Quem lê Caio Fernando Abreu é tocado de alguma forma, como uma navalha que pode fazer um corte sutil e também pode cortar fundo, um corte carregado de vida, morte, paixão, angústia, agonia, serenidade e amor. O toque da navalha de Caio não sangra, mas deixará uma cicatriz para sempre. Disso eu tenho certeza.

Cidade do abandono: Salvador/BA
Local: Sofá do foyer do Teatro Vila Velha
Data: 13/06/2015

domingo, 5 de abril de 2015

CABEÇA DE HOMEM


Quando vi na vitrine da livraria o livro do cantor/compositor/ator Leo Jaime (1960) eu pensei; mais um famoso se aventurando em águas editoriais para ganhar um trocado. Como sou curioso, lá fui eu folhear o livro e quando dei por mim já tinha lido a primeira crônica e estava com um volume nas mãos da fila do caixa. Curiosidade às vezes mata o gato, traz boas surpresas, ou não serve para nada. Nesse caso fico com a opção C.

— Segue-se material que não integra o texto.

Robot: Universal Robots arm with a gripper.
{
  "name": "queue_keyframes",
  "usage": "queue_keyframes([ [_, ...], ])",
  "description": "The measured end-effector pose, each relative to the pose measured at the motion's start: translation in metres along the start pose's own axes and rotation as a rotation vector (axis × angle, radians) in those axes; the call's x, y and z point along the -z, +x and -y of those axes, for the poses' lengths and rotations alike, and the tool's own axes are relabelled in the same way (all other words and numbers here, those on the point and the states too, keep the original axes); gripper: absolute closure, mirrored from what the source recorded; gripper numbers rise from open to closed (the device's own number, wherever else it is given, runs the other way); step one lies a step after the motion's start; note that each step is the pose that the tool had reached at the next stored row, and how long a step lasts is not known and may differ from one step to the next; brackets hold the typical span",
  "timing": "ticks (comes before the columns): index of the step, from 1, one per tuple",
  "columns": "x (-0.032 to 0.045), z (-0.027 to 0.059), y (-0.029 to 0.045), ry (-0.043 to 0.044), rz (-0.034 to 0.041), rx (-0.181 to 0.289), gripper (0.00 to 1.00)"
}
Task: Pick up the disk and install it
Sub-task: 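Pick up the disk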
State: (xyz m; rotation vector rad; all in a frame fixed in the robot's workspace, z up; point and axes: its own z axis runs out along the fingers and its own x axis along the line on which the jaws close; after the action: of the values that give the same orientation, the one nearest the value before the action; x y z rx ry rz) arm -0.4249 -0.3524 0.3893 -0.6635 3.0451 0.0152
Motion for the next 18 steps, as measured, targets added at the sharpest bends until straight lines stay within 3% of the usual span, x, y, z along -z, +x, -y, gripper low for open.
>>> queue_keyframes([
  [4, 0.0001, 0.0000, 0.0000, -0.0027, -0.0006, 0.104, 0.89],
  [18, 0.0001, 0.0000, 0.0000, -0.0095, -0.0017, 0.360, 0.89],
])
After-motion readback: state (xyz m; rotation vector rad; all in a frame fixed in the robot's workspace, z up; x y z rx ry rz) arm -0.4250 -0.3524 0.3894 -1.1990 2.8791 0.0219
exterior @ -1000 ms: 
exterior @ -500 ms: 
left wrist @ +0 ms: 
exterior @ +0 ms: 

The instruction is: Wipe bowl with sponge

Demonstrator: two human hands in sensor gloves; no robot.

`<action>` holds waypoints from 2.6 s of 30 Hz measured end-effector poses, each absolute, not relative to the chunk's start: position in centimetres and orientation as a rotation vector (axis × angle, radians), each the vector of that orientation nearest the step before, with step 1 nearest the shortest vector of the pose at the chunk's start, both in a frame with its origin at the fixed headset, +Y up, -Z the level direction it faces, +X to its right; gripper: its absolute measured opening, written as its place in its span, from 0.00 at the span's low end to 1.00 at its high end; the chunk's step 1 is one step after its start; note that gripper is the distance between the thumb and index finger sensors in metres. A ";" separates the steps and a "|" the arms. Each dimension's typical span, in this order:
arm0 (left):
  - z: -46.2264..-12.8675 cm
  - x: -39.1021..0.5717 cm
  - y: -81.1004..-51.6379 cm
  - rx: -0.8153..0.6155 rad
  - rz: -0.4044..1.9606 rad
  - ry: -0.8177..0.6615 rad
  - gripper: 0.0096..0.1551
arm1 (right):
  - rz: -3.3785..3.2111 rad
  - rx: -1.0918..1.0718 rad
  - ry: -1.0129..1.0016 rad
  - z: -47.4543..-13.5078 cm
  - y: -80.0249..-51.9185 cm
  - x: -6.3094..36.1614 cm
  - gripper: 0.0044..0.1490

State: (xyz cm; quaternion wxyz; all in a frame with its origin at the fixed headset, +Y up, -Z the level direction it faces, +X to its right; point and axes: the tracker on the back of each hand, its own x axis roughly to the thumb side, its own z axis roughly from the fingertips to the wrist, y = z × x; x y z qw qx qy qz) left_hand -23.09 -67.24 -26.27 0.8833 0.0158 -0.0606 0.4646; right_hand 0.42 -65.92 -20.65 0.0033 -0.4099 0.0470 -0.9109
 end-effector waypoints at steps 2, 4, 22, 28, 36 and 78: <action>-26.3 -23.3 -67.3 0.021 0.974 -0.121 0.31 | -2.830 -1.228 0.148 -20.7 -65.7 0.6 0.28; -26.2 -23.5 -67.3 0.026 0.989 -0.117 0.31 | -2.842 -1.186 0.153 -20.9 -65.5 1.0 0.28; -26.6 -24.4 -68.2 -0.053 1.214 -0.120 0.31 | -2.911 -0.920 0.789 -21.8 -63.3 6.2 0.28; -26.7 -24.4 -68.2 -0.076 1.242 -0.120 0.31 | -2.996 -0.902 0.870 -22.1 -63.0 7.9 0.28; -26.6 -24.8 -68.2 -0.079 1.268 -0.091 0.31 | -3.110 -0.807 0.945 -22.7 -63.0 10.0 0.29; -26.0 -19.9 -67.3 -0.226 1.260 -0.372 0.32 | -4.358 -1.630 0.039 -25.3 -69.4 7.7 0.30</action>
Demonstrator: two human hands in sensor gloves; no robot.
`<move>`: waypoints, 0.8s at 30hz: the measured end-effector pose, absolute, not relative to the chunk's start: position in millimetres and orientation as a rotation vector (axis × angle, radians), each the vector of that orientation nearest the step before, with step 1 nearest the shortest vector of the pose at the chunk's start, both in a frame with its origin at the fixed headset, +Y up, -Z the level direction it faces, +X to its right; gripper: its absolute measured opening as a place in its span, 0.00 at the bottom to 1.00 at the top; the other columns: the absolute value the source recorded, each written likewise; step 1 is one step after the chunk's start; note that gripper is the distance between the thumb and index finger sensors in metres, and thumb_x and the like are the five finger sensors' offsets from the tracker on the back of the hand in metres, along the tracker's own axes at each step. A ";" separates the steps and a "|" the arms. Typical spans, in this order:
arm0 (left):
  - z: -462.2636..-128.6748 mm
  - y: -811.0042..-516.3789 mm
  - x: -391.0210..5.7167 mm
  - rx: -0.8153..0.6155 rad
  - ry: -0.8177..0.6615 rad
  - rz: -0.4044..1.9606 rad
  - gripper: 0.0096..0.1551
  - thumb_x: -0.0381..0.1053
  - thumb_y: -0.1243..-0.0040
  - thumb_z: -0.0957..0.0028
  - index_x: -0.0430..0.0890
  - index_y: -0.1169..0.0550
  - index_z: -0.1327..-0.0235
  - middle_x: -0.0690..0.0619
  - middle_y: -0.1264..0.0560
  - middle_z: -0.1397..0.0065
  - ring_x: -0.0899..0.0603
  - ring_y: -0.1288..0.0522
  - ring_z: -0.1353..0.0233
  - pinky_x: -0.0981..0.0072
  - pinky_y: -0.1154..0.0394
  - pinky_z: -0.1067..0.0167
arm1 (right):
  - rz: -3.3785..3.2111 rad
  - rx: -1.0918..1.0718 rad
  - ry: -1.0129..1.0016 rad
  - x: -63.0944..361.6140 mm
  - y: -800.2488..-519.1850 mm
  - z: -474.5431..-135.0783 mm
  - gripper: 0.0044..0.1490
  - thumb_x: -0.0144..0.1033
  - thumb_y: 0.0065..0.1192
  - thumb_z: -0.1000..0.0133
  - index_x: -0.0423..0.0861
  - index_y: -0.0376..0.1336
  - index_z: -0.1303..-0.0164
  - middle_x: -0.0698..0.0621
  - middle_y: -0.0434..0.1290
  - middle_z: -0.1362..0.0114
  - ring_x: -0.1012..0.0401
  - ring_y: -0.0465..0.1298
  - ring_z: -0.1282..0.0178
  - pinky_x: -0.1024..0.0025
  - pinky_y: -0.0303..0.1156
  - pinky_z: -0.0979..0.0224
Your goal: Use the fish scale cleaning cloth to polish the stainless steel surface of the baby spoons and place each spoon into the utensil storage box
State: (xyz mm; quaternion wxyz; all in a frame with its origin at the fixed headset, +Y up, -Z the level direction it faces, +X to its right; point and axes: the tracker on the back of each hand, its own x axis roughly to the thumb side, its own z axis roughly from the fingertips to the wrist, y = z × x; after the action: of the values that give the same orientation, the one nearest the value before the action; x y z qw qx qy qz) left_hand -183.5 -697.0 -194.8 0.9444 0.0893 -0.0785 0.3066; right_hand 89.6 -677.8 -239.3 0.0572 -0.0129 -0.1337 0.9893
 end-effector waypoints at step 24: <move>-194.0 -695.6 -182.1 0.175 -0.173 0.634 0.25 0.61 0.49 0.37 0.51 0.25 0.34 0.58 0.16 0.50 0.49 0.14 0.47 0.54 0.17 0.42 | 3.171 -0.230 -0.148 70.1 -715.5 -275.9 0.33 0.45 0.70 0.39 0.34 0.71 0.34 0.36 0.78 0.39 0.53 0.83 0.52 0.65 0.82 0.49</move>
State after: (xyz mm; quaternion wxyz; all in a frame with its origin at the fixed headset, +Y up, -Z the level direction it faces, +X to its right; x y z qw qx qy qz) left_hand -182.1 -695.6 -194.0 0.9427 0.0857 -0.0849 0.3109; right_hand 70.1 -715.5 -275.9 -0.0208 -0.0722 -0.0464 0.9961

Eu gosto do estilo Leo Jaime de ser, meio desencanado, frasista. Gosto da sua participação do programa Amor & Sexo, assim como gosto da sua postura no programa Saia Justa, junto com o jornalista Xico Sá, é um defensor e adorador do sexo feminino. É engraçado em vários momentos e analítico em outros. Talvez pelo sucesso do programa no canal GNT, ou por fazer parte do engraçadíssimo Amor & Sexo entretendo a plateia com as canções de acordo com o tema embora sem emitir muitas opiniões sobre eles, alguém tenha lhe soprado ao ouvido que poderia escrever sobre os relacionamentos homem X mulher.

Acredito que Leo Jaime seja um piadista, devido aos vários relacionamentos que teve na vida consegue tirar certo humor das situações do cotidiano dos casais, por vezes suas observações são bem pertinentes embora haja uma tendência meio óbvia para o endeusamento do sexo feminino tratando o homem como um ogro impondo um conceito de masculinidade quase universal. Todo homem tem que saber consertar um eletrodoméstico, tem que matar a barata e não suporta discutir a relação. Nesse contexto cabe às mulheres o papel de querer ser Gisele Bündchen a qualquer preço, estarem sempre querendo transformar o ogro em príncipe ou dizer as duas palavras mais temidas de um relacionamento: “precisamos conversar”.

É um livro rápido de ler exatamente porque há humor, uma despretensão meio Leo Jaime de ser, mas no meu caso eu passava de capítulo em capítulo procurando uma novidade, uma questão nova ou o ponto G. Na última página fiquei com uma sensação estranha, não de tempo perdido porque consegui dar umas risadas, mas porque é mais do mesmo. Não vou achar nem um pouco estranho se o livro for adaptado para o teatro e acabar com dois atores de Malhação viajando o Brasil inteiro em mais uma peça de casal.